NEW YORK -- Mike Shildt wasn’t around to see it. He’d just thrown his glasses amid a heated argument with home-plate umpire Adrian Johnson, so who knows if he even could have. But the Padres pulled off a heck of a comeback on Monday night at a rain-soaked Yankee Stadium.
The type of resilient comeback that has come to define the early portion of their 2025 season.
Moments after Shildt and Fernando Tatis Jr. were ejected for arguing, the Padres staged a dramatic eighth-inning rally, scoring four times with two outs as they erased a three-run deficit in an instant. It added up to a 4-3 victory over the Yankees in the opening game of this week’s heavyweight Interleague clash.
“They all are equal in the [win] column,” Shildt said. “But this one has an even deeper entrench of who we are and how we compete. It’s just the fabric of this club: The grit squad.”
Held scoreless through seven innings, the Padres brought Tatis to the plate as the tying run with one out in the eighth. He struck out swinging but took issue with a strike-two call that was either at or just below the knees.
Tatis turned and had words for Johnson, who promptly ejected him -- the first of Tatis’ career, and the first he can remember since he was a youngster playing in the Dominican Winter League. What did he say?
“What did I say?” Tatis paused and cracked a smile. “I forgot.”
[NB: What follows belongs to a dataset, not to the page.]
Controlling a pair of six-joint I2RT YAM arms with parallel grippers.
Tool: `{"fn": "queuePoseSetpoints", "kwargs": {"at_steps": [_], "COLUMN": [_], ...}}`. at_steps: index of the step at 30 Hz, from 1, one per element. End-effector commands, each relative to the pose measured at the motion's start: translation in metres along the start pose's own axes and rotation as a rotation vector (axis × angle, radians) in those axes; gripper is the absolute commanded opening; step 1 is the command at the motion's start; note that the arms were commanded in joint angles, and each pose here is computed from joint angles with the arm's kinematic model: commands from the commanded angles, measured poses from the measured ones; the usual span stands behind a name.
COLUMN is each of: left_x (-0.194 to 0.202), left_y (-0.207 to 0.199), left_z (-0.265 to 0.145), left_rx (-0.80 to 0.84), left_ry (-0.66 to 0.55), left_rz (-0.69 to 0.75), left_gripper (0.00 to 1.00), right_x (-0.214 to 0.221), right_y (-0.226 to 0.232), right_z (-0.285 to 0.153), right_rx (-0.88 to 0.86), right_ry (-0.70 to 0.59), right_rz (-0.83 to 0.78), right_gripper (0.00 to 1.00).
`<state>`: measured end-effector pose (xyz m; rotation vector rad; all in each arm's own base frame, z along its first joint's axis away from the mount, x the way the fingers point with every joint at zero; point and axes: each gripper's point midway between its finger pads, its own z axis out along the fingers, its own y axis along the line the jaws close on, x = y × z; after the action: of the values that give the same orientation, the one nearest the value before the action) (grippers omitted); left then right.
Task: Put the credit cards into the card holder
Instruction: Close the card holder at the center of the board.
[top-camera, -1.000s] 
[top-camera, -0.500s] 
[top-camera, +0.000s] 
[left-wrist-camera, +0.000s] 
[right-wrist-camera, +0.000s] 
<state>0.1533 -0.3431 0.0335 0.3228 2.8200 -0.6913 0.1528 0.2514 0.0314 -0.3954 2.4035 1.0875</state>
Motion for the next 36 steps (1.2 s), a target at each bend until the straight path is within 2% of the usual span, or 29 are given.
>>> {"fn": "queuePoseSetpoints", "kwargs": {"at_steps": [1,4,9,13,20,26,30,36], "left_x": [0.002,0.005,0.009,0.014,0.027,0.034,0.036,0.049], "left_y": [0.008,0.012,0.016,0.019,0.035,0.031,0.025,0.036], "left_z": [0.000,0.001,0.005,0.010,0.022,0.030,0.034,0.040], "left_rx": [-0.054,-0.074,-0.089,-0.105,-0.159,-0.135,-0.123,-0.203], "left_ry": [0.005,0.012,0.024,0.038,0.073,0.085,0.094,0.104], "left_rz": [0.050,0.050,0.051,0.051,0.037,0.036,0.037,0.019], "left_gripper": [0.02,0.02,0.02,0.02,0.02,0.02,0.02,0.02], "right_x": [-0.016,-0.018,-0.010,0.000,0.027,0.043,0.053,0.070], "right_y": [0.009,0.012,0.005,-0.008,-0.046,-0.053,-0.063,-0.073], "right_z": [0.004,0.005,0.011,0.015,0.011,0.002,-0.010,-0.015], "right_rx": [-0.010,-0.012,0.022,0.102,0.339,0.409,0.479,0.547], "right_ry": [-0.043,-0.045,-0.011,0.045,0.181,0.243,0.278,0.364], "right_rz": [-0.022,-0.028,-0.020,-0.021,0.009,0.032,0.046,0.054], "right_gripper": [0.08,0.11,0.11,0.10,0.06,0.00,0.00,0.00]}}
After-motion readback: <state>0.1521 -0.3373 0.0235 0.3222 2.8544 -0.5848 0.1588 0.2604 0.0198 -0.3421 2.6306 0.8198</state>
Whatever he said, Shildt vehemently disagreed with the ejection and came storming onto the field. He threw his lineup card, threw his pen and -- this might be a new one -- threw his glasses. Shildt got his money’s worth -- and perhaps fired up his team in the process.
“I love Mike Shildt,” said Luis Arraez, who was on deck at the time. “He supports his players. When I saw that thing, I said: ‘We’ll come back.’”
Sure enough, Arraez proceeded to walk on four pitches, loading the bases and bringing Manny Machado to the plate, as the Yankees lifted Devin Williams for Luke Weaver. Machado laced a two-run double into the left-field corner, and Xander Bogaerts followed with a go-ahead two-run single.
Out of nowhere, the Padres had a lead.
“You can see what kind of team we are, man,” Tatis said. “Everyone has each other’s back over here.”
The San Diego offense was stifled across 6 2/3 dominant innings from left-hander Carlos Rodón. Opposite Rodón, Padres righty Nick Pivetta was mostly solid. But he allowed a two-run homer to former Padre Trent Grisham, then an unearned run during a rain-soaked sixth inning.
It rained for most of the night and poured intermittently. Pivetta (and Rodón) dealt with two 28-minute rain delays -- one before first pitch and one in the bottom of the fourth. Prior to the fourth-inning delay, a drenched Pivetta was clearly struggling to grip the baseball. But he returned to finish the frame, then held the Yankees mostly in check.
San Diego’s lockdown bullpen did the rest, as rookie Ryan Bergert earned his first career win with a scoreless seventh. As usual, that bullpen -- and its MLB-best 1.68 ERA -- was an undercurrent to a comeback victory, already the Padres’ ninth of the season.
“That’s kind of the M.O. of this team is the grit and never giving up until the last out of the game,” said Tyler Wade, whose one-out walk started the eighth-inning comeback. “That was a great win for us.”
Following Wade’s walk, Brandon Lockridge hit a two-strike bloop single -- two former Yankees sparking a rally against their old club. Then came Shildt’s theatrics.
“It was one of those [ejections] that kind of got us going,” Bogaerts said.
“I loved that,” Tatis said. “Mike always has our back, and he shows that in every way possible.”
No, Tatis didn’t actually forget what he said. Afterward, he was noncommittal as to whether he believed it warranted an ejection. He had never been ejected before, after all -- “I didn’t know what to expect,” he said.
Shildt, on the other hand, was clearly convicted. So much so that he let loose his glasses. He wasn’t sure he’d ever pulled that move before. But amid the tirade, the Padres' skipper was composed enough to avoid throwing them into the dirt.
“I made sure they stayed in the grass,” Shildt said, sitting at his desk postgame, glasses in hand. “I don’t want them scratched. I like these glasses a lot.”